The key idea behind a MethodCompiler being Jit support for single methods
and the ability to assign different method compilers to different functions,
choosen by settings, heuristics (code complexity),
adaptive runtime compiliation models (often called methods receive stronger
optimizations) and hot recompilation support.

A MethodCompiler doesn't actually know how to compile anything, but uses an
instance of CompilerPipeline. The compiler pipeline is built out of one or
more instances of objects, which implement the 
ICompilationStage interface. This interface only defines two things: The
name of the stage and a Run(MethodCompiler compiler) method. Usually
compilers are built around the following idea:

Source reader -> tokenizer -> syntax checker -> IR transform ->
simplification -> SSA transform -> Optimizations -> SSA untransform ->
Instruction selection -> Register Allocation -> Code output

The idea is to split the implementations of everything and make it
exchangeable just be redefining the compiler pipeline used. So the above
stages would all be represented by individual classes. The benefit of
this approach is the ability to plug&play a compiler from a set of
individual algorithms. So the AoT could for example use a graph coloring
register allocator, because it has the time. And a Jit could use a
linear scan. The Jit could use a subset of the optimizations available in
the AoT, just by removing the time consuming optimization stages.

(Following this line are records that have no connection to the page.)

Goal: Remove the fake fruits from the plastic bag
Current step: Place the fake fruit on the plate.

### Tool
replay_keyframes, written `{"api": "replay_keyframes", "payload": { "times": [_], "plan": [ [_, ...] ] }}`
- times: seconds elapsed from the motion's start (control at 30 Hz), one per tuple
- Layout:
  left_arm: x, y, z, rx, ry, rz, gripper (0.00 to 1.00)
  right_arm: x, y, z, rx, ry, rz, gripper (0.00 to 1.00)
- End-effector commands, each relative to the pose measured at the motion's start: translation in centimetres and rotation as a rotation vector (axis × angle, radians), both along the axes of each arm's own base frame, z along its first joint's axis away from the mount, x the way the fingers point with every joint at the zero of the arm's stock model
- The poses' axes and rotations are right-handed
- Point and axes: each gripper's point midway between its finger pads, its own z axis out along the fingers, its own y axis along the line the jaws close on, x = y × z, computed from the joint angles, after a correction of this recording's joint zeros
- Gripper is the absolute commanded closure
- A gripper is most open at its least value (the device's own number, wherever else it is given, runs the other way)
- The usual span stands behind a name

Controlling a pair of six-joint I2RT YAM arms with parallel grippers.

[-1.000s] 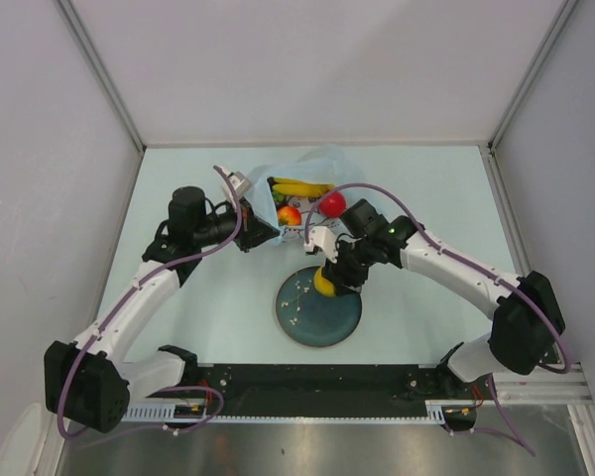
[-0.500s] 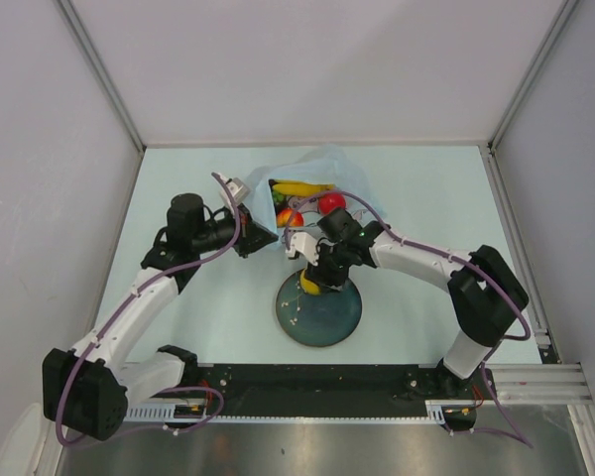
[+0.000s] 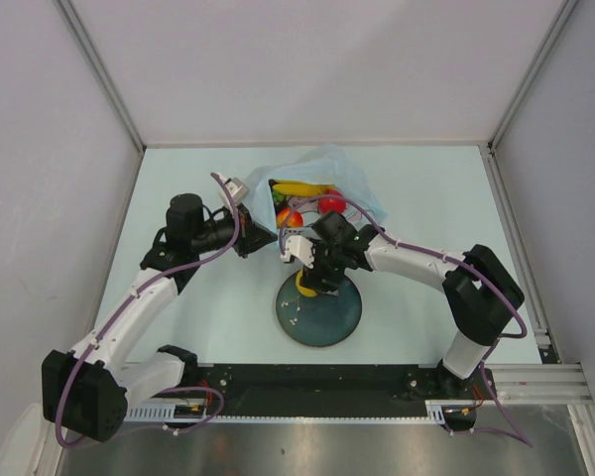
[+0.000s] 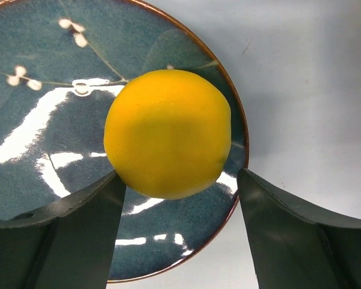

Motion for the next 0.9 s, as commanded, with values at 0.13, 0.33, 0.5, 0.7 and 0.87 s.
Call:
{"api": "replay_keyframes", "payload": {
  "times": [0.13,0.33,0.5,0.7,0.87],
  "plan": [
    [0.4,0.3,0.4,-0.015,-0.032,0.015,1.0,0.4,-0.1,1.2,0.029,-0.016,-0.014,0.19],
    [0.4,0.3,0.4,-0.014,-0.032,0.018,1.0,0.0,-0.9,1.0,-0.001,-0.018,0.027,0.17],
    [0.5,0.3,0.3,-0.015,-0.028,0.018,1.0,0.2,-0.9,1.4,0.013,-0.024,0.028,0.16],
    [0.5,0.3,0.3,-0.013,-0.026,0.016,1.0,0.4,-3.0,4.1,-0.028,-0.118,0.151,0.12],
    [0.7,0.2,0.0,-0.013,-0.013,0.017,1.0,1.7,-4.6,8.1,0.009,-0.101,0.125,0.12]
  ]
}}
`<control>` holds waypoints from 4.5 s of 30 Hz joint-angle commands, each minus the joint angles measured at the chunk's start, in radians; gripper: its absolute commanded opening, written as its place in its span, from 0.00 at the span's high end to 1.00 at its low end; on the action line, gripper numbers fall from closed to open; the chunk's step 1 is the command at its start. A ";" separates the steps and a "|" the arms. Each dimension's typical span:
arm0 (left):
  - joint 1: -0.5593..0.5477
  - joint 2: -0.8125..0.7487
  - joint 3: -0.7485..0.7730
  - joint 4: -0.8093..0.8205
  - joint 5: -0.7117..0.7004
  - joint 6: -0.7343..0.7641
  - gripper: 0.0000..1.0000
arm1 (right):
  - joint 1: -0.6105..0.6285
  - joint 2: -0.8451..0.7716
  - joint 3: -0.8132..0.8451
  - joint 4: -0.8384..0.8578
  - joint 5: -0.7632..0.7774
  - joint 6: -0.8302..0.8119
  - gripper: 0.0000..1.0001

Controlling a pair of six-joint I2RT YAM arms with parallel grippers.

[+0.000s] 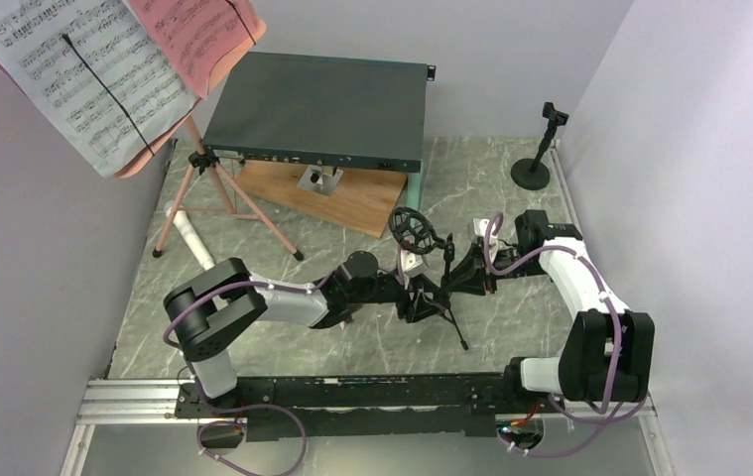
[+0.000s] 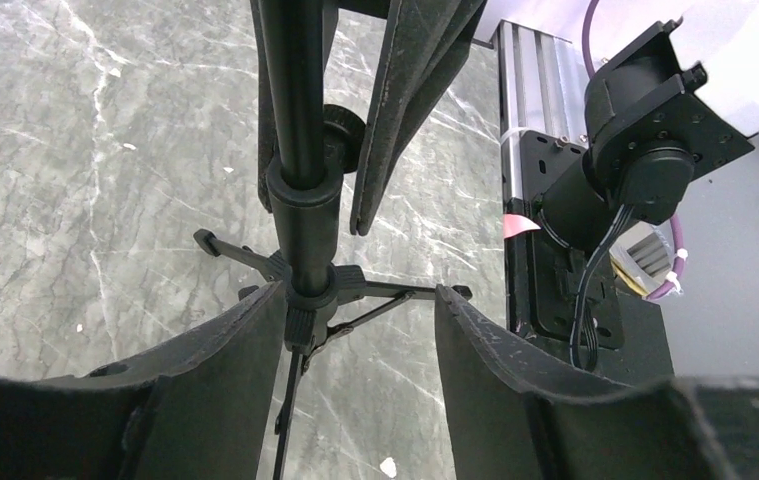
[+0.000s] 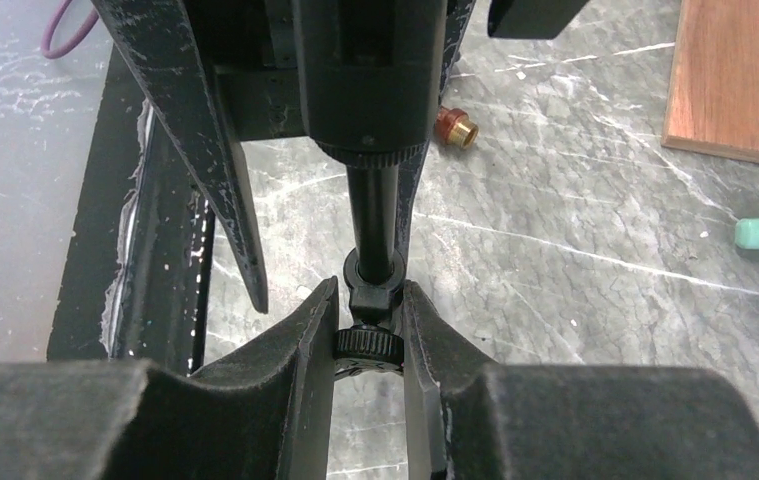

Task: Pack up the instrument practice props
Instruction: Place the microphone stand at the center of the board, then pick up the music stand from the center of the board.

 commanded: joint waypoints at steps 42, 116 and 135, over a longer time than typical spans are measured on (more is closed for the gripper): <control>0.294 -0.839 -0.062 -1.182 -0.350 0.462 0.00 | -0.184 0.449 0.323 1.673 0.424 1.151 1.00; 1.207 -1.047 -0.331 -0.254 -0.218 -0.207 0.01 | -0.252 -0.609 -0.285 0.809 0.129 1.002 0.01; 1.450 -0.578 -0.287 0.521 0.032 -0.439 0.17 | -0.244 -0.598 -0.287 0.812 0.128 1.001 0.01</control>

(All types so far located in SharpOS.Runtime.CompilerServices namespace)

So this design does benefit multiple developers: Everyone can work on their
stage without breaking anyone else. Buggy stages can simply be removed from
the pipeline without affecting other devs and users much.

This code includes a full PE file loader, which I think can be improved a
bit more and integrated into SharpOS itself. My goal back then was to have a
compiler, which shared a lot of infrastructure with the OS
itself, in order to get a high degree of code reuse and coverage. The ngen
code included uses the PE loader to load an assembly and creates a
MethodCompiler for all methods found. It has a full IL decoder, which
is able to decode the IL, build the IR and split it into basic blocks
including dominator support all in one linear scan, e.g. being very fast. I
would like to improve the IL decoder in order to replace Mono.Cecil,
as we will not be able to afford loading an Assembly definition using
Mono.Cecil with the Jit compiler in SharpOS: It simply takes too long and
consumes too much memory in order to use it to compile a single or
a set of methods. The PE loader is located in SharpOS.Runtime.Loader.PE.
Metadata decoding is included in SharpOS.Runtime.Metadata, but definitely
has room for improvement. I'm actually looking for a design using
less memory and higher performance here. The key being that in contrast to
Mono.Cecil I'm not instantiating classes/structures for metadata right away,
but only when it is needed.

More changes affect the way the IR is built: The IL Decoder invokes the
target Architecture to retrieve the IR of an IL opcodes, which allows the
target architecture to filter or override standard IR in order
to adjust to special requirements. I did this on purpose in order to have
the ability to allow the target architecture to affect IR instruction
selection and throw errors for unsupported opcodes. The latter being
primarily used with my goal of being able to compile IL not only to CPUs,
but also to compile certain IL subsets down to shaders for GPUs. Think of
OpenGL, Apples CoreImage or scientific algorithms. The IL decoder
is very far and watches the operand stack etc, the IR isn't very far yet.
Some things are missing: Callsites and signatures are not decoded, call
arguments are not popped of the operand stack. It is thus currently not able
to
fully decode mscorlib, because of the call signature and operand pop issue.
It does support generics fully. The IR is located in
SharpOS.Runtime.CompilerServices.Ir and architecture specific code in other
namespaces like SharpOS.Runtime.CompilerServices.x86. The IL decoder is in
SharpOS.Runtime.CompilerServices.ILDecoder - a single compilation stage
available for any compiler using the this framework.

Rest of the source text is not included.